Data provided =>
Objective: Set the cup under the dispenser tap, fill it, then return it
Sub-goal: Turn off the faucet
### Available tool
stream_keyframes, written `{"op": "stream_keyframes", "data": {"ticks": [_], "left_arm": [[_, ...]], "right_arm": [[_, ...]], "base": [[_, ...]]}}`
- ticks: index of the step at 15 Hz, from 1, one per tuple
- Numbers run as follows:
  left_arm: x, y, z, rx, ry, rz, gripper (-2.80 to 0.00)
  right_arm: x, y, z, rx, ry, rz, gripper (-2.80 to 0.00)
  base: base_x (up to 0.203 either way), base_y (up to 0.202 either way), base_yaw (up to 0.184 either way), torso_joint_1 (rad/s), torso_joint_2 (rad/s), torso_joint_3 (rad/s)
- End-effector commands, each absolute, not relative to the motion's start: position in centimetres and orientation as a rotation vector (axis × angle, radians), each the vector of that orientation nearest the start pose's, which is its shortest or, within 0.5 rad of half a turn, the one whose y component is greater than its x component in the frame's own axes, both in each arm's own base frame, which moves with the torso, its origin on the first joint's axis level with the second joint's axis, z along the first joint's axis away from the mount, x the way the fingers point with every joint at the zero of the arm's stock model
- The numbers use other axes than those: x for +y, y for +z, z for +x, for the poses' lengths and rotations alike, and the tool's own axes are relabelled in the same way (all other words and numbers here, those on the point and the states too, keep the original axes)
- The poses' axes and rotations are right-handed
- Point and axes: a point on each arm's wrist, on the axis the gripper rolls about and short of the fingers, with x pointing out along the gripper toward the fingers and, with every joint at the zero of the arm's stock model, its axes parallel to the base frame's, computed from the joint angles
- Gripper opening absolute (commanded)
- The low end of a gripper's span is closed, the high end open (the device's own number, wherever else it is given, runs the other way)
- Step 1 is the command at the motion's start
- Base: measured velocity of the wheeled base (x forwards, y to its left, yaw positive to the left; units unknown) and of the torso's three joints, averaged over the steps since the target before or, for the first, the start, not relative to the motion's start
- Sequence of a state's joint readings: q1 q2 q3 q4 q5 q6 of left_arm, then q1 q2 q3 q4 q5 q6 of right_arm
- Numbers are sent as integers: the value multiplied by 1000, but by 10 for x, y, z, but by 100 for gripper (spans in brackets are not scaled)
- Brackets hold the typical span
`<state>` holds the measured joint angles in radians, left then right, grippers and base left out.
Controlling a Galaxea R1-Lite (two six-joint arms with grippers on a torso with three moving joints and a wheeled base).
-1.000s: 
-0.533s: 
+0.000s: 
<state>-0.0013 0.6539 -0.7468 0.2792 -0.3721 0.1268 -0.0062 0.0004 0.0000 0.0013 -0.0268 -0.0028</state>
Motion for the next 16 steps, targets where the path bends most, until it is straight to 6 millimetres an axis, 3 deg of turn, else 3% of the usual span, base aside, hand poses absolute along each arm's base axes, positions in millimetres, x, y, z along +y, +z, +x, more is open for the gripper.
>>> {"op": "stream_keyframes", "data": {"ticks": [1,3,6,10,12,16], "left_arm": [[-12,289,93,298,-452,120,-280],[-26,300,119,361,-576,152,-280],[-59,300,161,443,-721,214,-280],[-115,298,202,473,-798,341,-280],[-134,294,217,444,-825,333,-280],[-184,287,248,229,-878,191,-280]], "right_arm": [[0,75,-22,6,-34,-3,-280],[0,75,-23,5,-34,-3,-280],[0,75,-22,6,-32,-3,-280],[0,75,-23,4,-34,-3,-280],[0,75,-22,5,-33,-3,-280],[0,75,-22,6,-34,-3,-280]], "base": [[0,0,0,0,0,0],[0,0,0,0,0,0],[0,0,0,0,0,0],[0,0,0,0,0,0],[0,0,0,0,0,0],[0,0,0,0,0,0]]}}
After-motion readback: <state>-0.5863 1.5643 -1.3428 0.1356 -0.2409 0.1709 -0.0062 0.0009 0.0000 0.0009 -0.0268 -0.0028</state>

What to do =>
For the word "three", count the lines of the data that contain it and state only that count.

Response to the task =>
2